Glass und Kollegen haben in der vorliegenden Arbeit den Einfluss der antiretroviralen Therapie- (ART) Treue (sog. Therapieadhärenz) auf die Wahrscheinlichkeit eines virologischen Versagens und auf die Patientensterblichkeit untersucht.

Es zeigte sich, dass ein Auslassen von zwei oder mehr ART-Dosen innerhalb der vorangegangenen 4 Wochen das Risiko eines virologischen Versagens um das Fünffache erhöhte. Die Wahrscheinlichkeit eines virologischen Versagens lag dabei umso höher, je mehr ART-Dosen die Patienten ausgelassen hatten.

Bei Patienten, welche zwei oder mehr ART-Dosen in den vorangegangenen 4 Wochen vergessen hatten, war die Sterblichkeit ebenfalls um das Fünffache erhöht.
Diejenigen Patienten, welche unter einer einmal täglich einzunehmenden ART standen, hatten bei Vergessen einer ART-Dosis ein höheres Risiko für ein virologisches Versagen im Vergleich zu den Patienten, welche unter einer zweimal täglich einzunehmenden ART standen.

Die Studie zeigt eindrücklich, dass eine verminderte Therapieadhärenz zu einem deutlich erhöhten Risiko für ein virologisches Versagen führt und die Sterblichkeit erhöht.

Das Erfragen der ART-Adhärenz anlässlich der ärztlichen Kontrollen ist deshalb entscheidend und kann helfen Patienten zu identifizieren, welche ein Risiko für einen ungünstigen Therapieverlauf aufweisen. Es ist deshalb aus ärztlicher Sicht wichtig, zusammen mit dem Patienten die Gründe für eine unregelmässige ART-Einnahme zu untersuchen und mit dem Patienten Strategien zu entwickeln, welche die Regelmässigkeit der ART-Einnahme gewährleisten.


Kommentar Positivrat

Was die HIV-Patienten puncto Adhärenz und Therapietreue erreichen, ist ausserordentlich.
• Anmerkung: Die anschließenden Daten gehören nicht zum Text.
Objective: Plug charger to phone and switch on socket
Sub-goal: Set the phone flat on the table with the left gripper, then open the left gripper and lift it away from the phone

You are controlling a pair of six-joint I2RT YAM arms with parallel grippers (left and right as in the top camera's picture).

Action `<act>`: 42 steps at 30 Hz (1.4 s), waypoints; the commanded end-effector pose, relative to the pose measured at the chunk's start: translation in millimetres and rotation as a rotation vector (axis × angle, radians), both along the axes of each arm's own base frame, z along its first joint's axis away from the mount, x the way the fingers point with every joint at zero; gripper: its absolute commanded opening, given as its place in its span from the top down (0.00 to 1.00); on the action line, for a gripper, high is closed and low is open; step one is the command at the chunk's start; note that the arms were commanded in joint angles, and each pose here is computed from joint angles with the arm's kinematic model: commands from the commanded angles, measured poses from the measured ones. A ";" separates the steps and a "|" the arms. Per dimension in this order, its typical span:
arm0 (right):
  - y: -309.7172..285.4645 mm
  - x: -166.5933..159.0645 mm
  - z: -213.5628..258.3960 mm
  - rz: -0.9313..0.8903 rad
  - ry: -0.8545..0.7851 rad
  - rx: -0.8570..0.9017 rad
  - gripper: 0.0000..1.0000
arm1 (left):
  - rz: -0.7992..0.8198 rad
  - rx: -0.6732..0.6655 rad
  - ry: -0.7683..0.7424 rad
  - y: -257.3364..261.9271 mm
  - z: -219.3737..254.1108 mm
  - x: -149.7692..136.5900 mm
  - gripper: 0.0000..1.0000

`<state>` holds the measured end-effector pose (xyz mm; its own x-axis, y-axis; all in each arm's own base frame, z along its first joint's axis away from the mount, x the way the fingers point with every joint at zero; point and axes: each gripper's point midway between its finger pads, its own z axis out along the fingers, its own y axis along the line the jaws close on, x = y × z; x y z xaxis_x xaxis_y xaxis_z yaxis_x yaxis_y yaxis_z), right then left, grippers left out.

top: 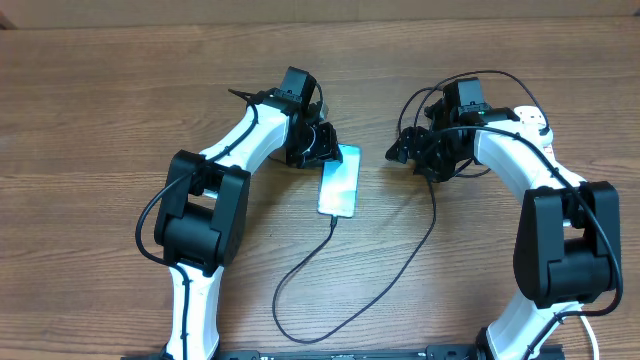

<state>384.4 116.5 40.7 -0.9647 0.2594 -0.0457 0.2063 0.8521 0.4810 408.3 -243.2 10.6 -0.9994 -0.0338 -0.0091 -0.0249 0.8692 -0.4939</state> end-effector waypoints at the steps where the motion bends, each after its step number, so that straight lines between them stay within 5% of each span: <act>1: -0.2 2.4 5.6 0.004 -0.022 -0.008 0.28 | -0.018 0.042 0.018 4.2 -10.4 -8.7 0.55; 6: -0.2 2.4 5.6 0.004 -0.022 -0.008 0.28 | -0.018 0.044 0.021 4.6 -11.2 -9.6 0.52; 9: -0.3 2.2 5.5 0.004 -0.021 -0.008 0.28 | -0.018 0.043 0.021 4.6 -11.3 -9.7 0.14; 11: -0.3 1.6 5.4 0.004 -0.018 -0.009 0.28 | -0.019 0.044 0.020 4.7 -11.2 -9.5 0.01; 18: -0.5 1.2 5.2 0.004 -0.016 -0.010 0.28 | -0.042 0.046 -0.052 14.7 13.2 3.4 0.00; 25: 0.0 5.0 6.3 0.003 -0.034 -0.007 0.23 | -0.003 0.232 -0.247 55.2 100.1 11.0 0.00; 28: 0.0 5.2 6.3 0.003 -0.034 -0.007 0.18 | 0.003 0.290 -0.328 73.3 143.4 0.5 0.00; 29: 0.0 5.2 6.3 0.003 -0.034 -0.007 0.00 | 0.003 0.309 -0.350 79.4 156.3 -4.6 0.01; 35: 0.1 4.9 6.3 0.003 -0.033 -0.007 0.00 | 0.034 0.401 -0.440 117.6 225.0 -49.8 0.01; 42: -0.3 1.4 5.3 0.003 -0.017 -0.009 0.00 | 0.035 0.396 -0.446 120.5 233.6 -59.0 0.01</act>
<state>383.8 116.5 40.6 -0.9653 0.2575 -0.0443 0.2054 0.8528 0.4801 349.7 -128.6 243.7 -0.8951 0.0071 -0.4458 0.0753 0.9879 -0.1353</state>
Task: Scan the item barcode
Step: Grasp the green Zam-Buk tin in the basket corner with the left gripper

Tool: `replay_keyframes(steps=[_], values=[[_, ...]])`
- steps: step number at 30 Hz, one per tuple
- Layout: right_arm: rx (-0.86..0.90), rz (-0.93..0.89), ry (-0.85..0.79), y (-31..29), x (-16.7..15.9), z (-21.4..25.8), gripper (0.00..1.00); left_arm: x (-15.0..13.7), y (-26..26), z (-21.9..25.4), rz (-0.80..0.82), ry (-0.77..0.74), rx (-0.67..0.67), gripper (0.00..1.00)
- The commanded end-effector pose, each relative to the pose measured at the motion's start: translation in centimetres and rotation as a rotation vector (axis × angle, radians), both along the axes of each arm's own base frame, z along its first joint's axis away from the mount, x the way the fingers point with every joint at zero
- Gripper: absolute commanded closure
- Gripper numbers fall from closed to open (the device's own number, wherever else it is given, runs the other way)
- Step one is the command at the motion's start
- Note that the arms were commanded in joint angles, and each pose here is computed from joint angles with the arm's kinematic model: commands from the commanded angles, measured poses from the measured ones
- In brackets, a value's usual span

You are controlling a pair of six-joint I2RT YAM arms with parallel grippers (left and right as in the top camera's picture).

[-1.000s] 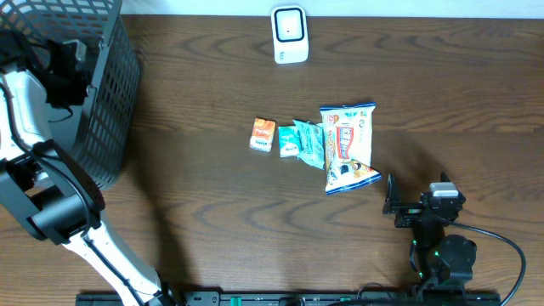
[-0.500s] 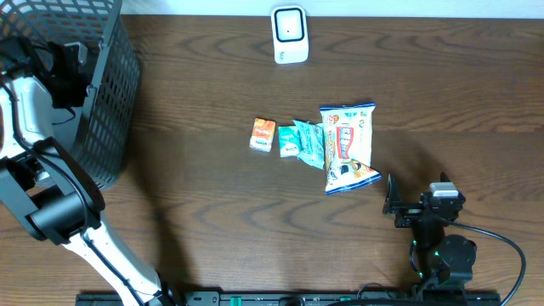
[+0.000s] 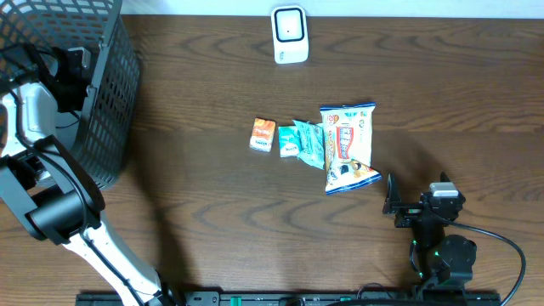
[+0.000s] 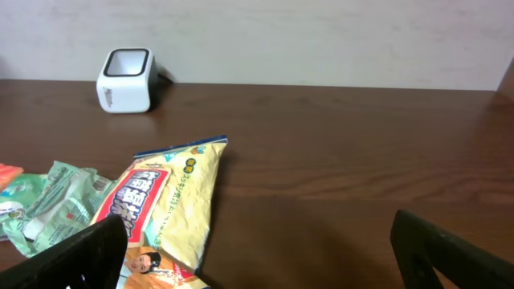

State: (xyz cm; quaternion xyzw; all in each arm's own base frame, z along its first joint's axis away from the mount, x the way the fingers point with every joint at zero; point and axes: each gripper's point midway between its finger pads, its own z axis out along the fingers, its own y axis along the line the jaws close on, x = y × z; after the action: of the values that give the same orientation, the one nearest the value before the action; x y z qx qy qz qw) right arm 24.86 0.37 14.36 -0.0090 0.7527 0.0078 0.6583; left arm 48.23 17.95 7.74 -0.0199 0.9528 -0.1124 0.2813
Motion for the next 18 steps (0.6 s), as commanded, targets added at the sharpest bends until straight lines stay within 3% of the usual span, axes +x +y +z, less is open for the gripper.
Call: replay_keyframes(steps=[1,5,11,18], values=[[0.01,-0.006,0.001,-0.1,0.0,-0.1,0.01,0.1,-0.8,-1.3,-0.028,0.018,0.009,0.21],[0.01,-0.006,0.001,-0.1,0.0,-0.1,0.01,0.7,-2.3,-1.9,-0.055,0.025,0.004,0.3],[0.01,-0.007,0.001,-0.1,0.0,-0.1,0.01,0.7,-3.2,-3.5,-0.065,0.057,-0.014,0.3],[0.01,-0.006,0.001,-0.1,0.0,-0.1,0.01,0.3,-1.7,-4.0,-0.015,0.096,0.054,0.46]])
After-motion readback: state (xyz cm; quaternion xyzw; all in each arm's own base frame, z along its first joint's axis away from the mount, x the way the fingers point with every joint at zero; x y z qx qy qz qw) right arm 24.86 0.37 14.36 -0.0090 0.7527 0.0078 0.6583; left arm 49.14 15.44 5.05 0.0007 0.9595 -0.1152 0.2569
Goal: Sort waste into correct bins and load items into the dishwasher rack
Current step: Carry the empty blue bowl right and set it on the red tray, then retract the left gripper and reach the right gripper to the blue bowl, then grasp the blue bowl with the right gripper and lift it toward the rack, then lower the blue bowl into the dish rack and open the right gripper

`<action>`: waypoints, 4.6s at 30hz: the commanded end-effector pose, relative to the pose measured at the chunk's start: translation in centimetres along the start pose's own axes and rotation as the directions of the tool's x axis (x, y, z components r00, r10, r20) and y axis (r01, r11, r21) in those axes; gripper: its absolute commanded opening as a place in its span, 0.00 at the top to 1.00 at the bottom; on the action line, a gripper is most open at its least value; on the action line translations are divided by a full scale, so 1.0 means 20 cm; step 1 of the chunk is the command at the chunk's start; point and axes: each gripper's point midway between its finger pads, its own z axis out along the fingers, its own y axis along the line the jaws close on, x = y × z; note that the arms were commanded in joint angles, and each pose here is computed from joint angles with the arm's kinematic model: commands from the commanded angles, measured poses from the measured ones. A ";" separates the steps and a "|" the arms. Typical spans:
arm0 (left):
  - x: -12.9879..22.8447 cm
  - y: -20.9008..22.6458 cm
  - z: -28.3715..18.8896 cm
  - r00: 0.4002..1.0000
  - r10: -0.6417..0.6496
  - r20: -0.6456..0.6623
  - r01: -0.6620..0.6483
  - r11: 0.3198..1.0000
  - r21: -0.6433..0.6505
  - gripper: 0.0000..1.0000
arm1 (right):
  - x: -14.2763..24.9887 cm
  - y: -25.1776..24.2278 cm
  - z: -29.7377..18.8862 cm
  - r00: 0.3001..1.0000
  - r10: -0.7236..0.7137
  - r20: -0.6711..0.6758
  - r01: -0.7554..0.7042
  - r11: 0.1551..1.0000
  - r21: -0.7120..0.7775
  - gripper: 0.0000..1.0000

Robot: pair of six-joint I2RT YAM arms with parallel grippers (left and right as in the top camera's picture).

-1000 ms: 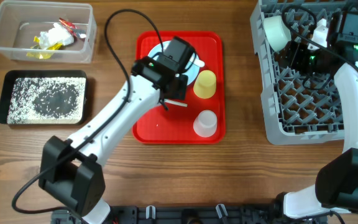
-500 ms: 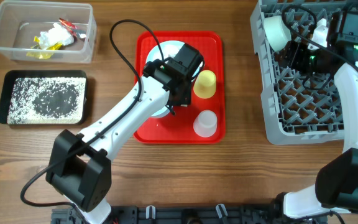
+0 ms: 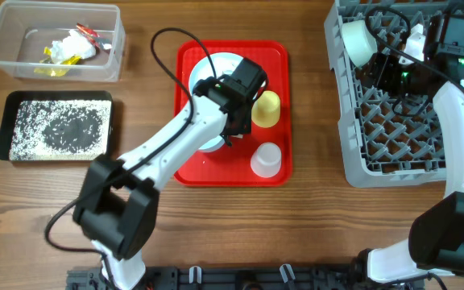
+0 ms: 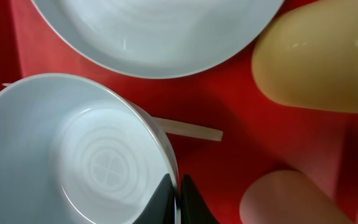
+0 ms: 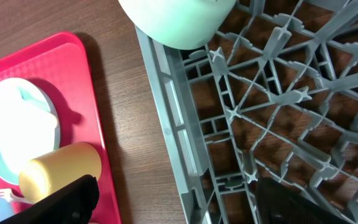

Bei akuten Erkrankungen schaffen die Patienten - wenn es gut geht - eine Adhärenz von 60% bis 65%. Bei chronischen Erkrankungen sind die Werte generell etwas besser. Kaum jemand erreicht jedoch Werte von 95% und sogar mehr, wie dies von HIV-Patienten gefordert wird.

Die vorliegende Studie zeigt deutlich den Stellenwert einer sehr guten Arzt-Patientenbeziehung. Wer Schwierigkeiten hat mit dem pünktlichen Pillenschlucken sollte das mit dem Behandler besprechen und nach Lösungen suchen. Dafür muss man sich nicht schämen, denn diese Schwierigkeiten sind menschlich und verständlich. Wenn eine Therapie versagt, bilden sich Resistenzen. Es gibt zwar Alternativen, doch sind diese vielleicht nicht ganz so gut verträglich oder komplizierter. „Virologisches Versagen“ und „erhöhte Sterblichkeit“ tönen nicht nur dramatisch, sie sind es auch.

David Haerry / November 2016

 

Im letzten Newsletter vom Oktober haben wir das Herzinfarktrisiko im Zusammenhang mit Abacavir thematisiert 1. In unserem Kommentar haben wir dieses Risiko in einen grösseren Zusammenhang gestellt, und dabei auch Rauchen und Kokainkonsum angeschaut.

Vom 26. bis 27. September fand in Washington D.C. der «7th International Workshop on HIV and Aging» statt. Die Forscher Althoff, Gange und Gebo präsentierten dort eine Studie aus der nordamerikanischen Kohorte NA-ACCORD. Sie hatten dabei Daten von 29'000 Patienten analysiert.

Ihre Schlussfolgerungen sind deutlich: Nichtrauchen und Blutdruck kontrollieren senkt das Herzinfarkt Typ 1 Risiko um einen Drittel, Typ 2 um einen Viertel.